# Task description:
Transcribe the listing below in full, exactly, with no images.

# Data listing:
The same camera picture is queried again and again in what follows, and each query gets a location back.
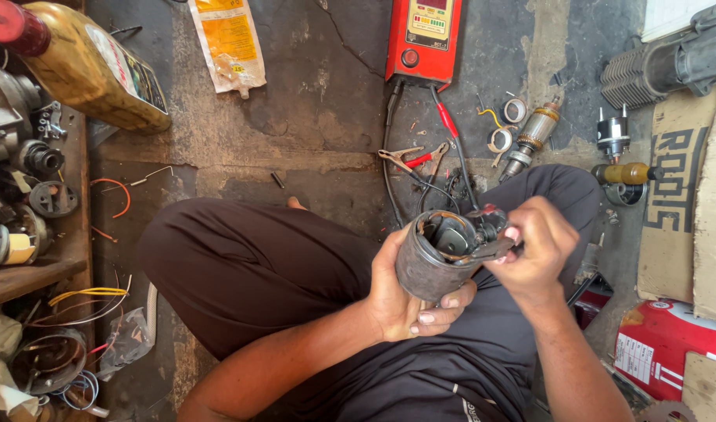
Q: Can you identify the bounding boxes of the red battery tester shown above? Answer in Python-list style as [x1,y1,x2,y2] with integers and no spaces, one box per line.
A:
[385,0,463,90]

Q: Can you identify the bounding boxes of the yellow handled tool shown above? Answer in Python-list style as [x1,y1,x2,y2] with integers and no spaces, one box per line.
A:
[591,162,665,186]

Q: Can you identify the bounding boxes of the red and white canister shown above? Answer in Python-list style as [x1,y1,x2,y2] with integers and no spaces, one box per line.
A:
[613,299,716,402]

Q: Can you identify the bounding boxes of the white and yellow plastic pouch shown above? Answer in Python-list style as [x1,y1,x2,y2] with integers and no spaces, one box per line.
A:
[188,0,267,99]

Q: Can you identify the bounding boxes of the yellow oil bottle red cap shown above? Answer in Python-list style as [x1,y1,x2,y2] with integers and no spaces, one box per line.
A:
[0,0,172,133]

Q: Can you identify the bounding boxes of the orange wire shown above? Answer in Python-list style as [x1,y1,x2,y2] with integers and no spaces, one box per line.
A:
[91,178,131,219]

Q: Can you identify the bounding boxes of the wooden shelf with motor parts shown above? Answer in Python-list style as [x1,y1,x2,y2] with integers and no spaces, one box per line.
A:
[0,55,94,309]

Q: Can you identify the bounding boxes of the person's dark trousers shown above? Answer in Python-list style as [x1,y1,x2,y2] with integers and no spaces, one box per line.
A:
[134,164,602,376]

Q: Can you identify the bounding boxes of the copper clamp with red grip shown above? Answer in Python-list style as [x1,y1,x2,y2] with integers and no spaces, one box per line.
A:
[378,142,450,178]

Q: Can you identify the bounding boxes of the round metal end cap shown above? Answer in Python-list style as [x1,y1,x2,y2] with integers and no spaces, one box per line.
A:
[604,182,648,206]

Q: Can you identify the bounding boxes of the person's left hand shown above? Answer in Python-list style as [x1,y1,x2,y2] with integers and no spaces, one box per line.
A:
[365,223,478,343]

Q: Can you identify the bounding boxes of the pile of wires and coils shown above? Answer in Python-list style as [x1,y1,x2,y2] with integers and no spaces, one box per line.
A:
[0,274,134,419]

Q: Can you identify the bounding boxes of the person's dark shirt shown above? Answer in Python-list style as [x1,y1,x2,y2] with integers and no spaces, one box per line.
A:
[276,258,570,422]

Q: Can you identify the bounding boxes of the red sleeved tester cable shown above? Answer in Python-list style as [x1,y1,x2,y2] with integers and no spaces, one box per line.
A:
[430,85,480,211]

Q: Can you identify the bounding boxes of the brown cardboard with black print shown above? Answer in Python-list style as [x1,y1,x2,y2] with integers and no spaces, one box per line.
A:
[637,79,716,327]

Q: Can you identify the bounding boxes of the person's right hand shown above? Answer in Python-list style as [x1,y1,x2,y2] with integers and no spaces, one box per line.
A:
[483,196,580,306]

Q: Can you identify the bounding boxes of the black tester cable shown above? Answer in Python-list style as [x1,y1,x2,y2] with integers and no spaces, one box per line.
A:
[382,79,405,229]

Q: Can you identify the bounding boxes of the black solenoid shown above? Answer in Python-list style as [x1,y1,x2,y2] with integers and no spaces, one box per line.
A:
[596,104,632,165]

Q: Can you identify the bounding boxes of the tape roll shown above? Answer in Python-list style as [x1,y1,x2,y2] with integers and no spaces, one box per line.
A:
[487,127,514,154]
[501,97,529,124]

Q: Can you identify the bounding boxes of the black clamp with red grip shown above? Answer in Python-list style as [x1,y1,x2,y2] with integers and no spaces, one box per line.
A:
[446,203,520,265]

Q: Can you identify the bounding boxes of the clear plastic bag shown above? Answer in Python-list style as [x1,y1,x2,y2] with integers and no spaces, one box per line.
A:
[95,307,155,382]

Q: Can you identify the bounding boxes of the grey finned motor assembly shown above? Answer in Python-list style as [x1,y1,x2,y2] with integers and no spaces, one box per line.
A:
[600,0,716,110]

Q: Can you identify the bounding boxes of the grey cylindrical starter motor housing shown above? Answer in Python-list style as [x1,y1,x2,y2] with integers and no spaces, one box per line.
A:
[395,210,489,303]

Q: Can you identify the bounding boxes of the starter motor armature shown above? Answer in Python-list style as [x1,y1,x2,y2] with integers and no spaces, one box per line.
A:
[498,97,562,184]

# Answer box:
The same camera picture is queried again and again in what follows, and each query gets a location back.
Q: Can you identify the bounding boxes of the red battery tester shown above? Answer in Python-list style as [x1,y1,x2,y2] with integers and no spaces, one box per line.
A:
[385,0,463,90]

Q: Can you identify the bounding boxes of the yellow handled tool shown above? Answer in Python-list style as [x1,y1,x2,y2] with integers and no spaces, one box per line.
A:
[591,162,665,186]

Q: Can you identify the bounding boxes of the red and white canister shown above? Answer in Python-list style as [x1,y1,x2,y2] with integers and no spaces, one box per line.
A:
[613,299,716,402]

Q: Can you identify the bounding boxes of the white and yellow plastic pouch shown above? Answer in Python-list style as [x1,y1,x2,y2] with integers and no spaces, one box per line.
A:
[188,0,267,99]

Q: Can you identify the bounding boxes of the yellow oil bottle red cap shown above? Answer in Python-list style as [x1,y1,x2,y2] with integers and no spaces, one box per line.
A:
[0,0,172,133]

Q: Can you identify the bounding boxes of the orange wire shown above? Answer in Python-list style as [x1,y1,x2,y2] with integers and no spaces, one box per line.
A:
[91,178,131,219]

Q: Can you identify the bounding boxes of the wooden shelf with motor parts shown above? Answer in Python-list style as [x1,y1,x2,y2] with integers and no spaces, one box per line.
A:
[0,55,94,309]

Q: Can you identify the bounding boxes of the person's dark trousers shown above? Answer in Python-list style as [x1,y1,x2,y2] with integers and no spaces, one box per line.
A:
[134,164,602,376]

Q: Can you identify the bounding boxes of the copper clamp with red grip shown above? Answer in Python-list style as [x1,y1,x2,y2] with integers and no spaces, one box per line.
A:
[378,142,450,178]

Q: Can you identify the bounding boxes of the round metal end cap shown above? Answer in Python-list style as [x1,y1,x2,y2] with integers and no spaces, one box per line.
A:
[604,182,648,206]

Q: Can you identify the bounding boxes of the person's left hand shown above? Answer in Python-list style as [x1,y1,x2,y2] with integers and no spaces, one box per line.
A:
[365,223,478,343]

Q: Can you identify the bounding boxes of the pile of wires and coils shown above? Answer in Python-list style as [x1,y1,x2,y2] with integers and no spaces, one box per line.
A:
[0,274,134,419]

Q: Can you identify the bounding boxes of the person's dark shirt shown above? Answer in Python-list style as [x1,y1,x2,y2] with integers and no spaces, one box per line.
A:
[276,258,570,422]

Q: Can you identify the bounding boxes of the red sleeved tester cable shown above? Answer in Python-list style as [x1,y1,x2,y2] with integers and no spaces, one box per line.
A:
[430,85,480,211]

Q: Can you identify the bounding boxes of the brown cardboard with black print shown above? Answer in Python-list style as [x1,y1,x2,y2] with integers and no spaces, one box per line.
A:
[637,79,716,327]

Q: Can you identify the bounding boxes of the person's right hand shown above? Answer in Python-list style as [x1,y1,x2,y2] with integers and no spaces, one box per line.
A:
[483,196,580,306]

Q: Can you identify the bounding boxes of the black tester cable shown above? Answer in Python-list style as [x1,y1,x2,y2] with integers and no spaces, one box per line.
A:
[382,79,405,229]

Q: Can you identify the bounding boxes of the black solenoid shown above? Answer in Python-list style as [x1,y1,x2,y2] with integers and no spaces, one box per line.
A:
[596,104,632,165]

Q: Can you identify the bounding boxes of the tape roll shown above? Answer in Python-list style as [x1,y1,x2,y2] with integers and no spaces, one box per line.
A:
[487,127,514,154]
[501,97,529,124]

Q: Can you identify the bounding boxes of the black clamp with red grip shown above? Answer in Python-list style as [x1,y1,x2,y2] with integers and no spaces, one box per line.
A:
[446,203,520,265]

Q: Can you identify the bounding boxes of the clear plastic bag shown above? Answer in Python-list style as [x1,y1,x2,y2] with integers and no spaces, one box per line.
A:
[95,307,155,382]

Q: Can you identify the bounding boxes of the grey finned motor assembly shown above? Answer in Python-list style as [x1,y1,x2,y2] with integers and no spaces, one box per line.
A:
[600,0,716,110]

Q: Can you identify the bounding boxes of the grey cylindrical starter motor housing shown above? Answer in Python-list style as [x1,y1,x2,y2] with integers and no spaces, one box per line.
A:
[395,210,489,303]

Q: Can you identify the bounding boxes of the starter motor armature shown above? Answer in Python-list style as [x1,y1,x2,y2] with integers and no spaces, one box per line.
A:
[498,97,562,184]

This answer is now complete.